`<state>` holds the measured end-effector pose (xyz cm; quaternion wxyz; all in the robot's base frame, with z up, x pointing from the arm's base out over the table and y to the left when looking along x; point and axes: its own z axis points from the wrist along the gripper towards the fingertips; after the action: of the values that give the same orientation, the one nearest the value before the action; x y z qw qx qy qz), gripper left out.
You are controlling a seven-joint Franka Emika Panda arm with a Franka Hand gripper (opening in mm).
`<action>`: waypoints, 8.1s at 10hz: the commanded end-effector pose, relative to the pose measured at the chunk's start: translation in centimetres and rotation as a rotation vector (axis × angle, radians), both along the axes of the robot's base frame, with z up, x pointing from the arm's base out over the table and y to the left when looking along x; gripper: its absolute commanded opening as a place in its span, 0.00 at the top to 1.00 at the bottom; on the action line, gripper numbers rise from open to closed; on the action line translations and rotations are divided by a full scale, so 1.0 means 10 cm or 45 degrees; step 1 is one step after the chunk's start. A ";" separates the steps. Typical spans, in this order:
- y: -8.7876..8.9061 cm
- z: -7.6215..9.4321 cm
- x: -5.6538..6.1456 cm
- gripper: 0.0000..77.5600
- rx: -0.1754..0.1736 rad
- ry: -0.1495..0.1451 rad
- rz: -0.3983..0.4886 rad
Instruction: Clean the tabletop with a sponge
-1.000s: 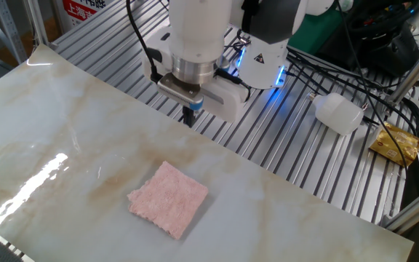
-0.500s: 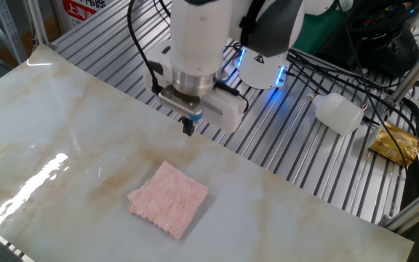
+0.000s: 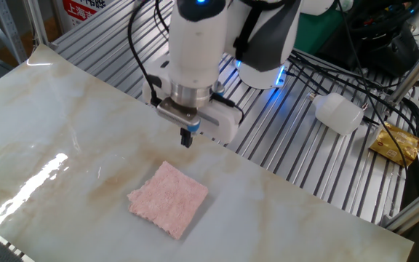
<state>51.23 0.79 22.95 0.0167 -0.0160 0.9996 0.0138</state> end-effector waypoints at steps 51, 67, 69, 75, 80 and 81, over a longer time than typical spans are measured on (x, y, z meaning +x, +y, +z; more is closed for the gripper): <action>0.07 -1.41 0.71 1.00 -0.070 0.148 0.026; 0.08 -1.49 0.66 1.00 -0.073 0.144 0.039; 0.08 -1.48 0.66 0.00 -0.071 0.143 0.043; 0.08 -1.48 0.66 0.00 -0.071 0.143 0.043; 0.08 -1.48 0.66 0.00 -0.071 0.143 0.043; 0.08 -1.48 0.66 0.00 -0.071 0.143 0.043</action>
<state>57.71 1.66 7.96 -0.0425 -0.0322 0.9985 -0.0132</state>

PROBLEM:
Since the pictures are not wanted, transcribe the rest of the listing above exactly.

WRITTEN REPLY:
`<state>` holds the measured end-effector pose (xyz cm; quaternion wxyz; all in the robot's base frame, with z up, x pointing from the arm's base out over the table and y to the left when looking along x; point and axes: its own z axis points from the wrist along the gripper towards the fingertips; after the action: of the values that give the same orientation, the one nearest the value before the action; x y z qw qx qy qz), gripper left out.
You are controlling a seven-joint Franka Emika Panda arm with a Franka Hand gripper (opening in mm).
`<action>`: waypoints, 8.1s at 10hz: the commanded end-effector pose, relative to the pose measured at the chunk's start: translation in centimetres and rotation as a rotation vector (axis × angle, radians), both along the axes of the robot's base frame, with z up, x pointing from the arm's base out over the table and y to the left when looking along x; gripper: its absolute commanded opening as a place in its span, 0.00 at the top to 1.00 at the bottom; on the action line, gripper numbers rise from open to closed; on the action line translations and rotations are divided by a full scale, so 1.0 means 10 cm or 45 degrees; step 1 is one step after the chunk's start. A ";" separates the steps. Typical spans, in this order:
- y: -8.7876..8.9061 cm
- z: -7.6215..9.4321 cm
- x: -5.6538..6.1456 cm
- gripper: 0.0000..77.5600
- rx: -0.1754..0.1736 rad
- ry: -0.1495..0.1451 rad
- rz: -0.3983..0.4886 rad
Instruction: Clean the tabletop with a sponge
-1.000s: 
-0.500s: 
+0.000s: 
<state>51.23 0.79 22.95 0.0167 -0.0160 0.9996 0.0138</state> end-effector waypoints at steps 51, 67, 69, 75, 80 and 81, over a longer time than typical spans are measured on (x, y, z meaning +x, +y, +z; more is closed for the gripper): <action>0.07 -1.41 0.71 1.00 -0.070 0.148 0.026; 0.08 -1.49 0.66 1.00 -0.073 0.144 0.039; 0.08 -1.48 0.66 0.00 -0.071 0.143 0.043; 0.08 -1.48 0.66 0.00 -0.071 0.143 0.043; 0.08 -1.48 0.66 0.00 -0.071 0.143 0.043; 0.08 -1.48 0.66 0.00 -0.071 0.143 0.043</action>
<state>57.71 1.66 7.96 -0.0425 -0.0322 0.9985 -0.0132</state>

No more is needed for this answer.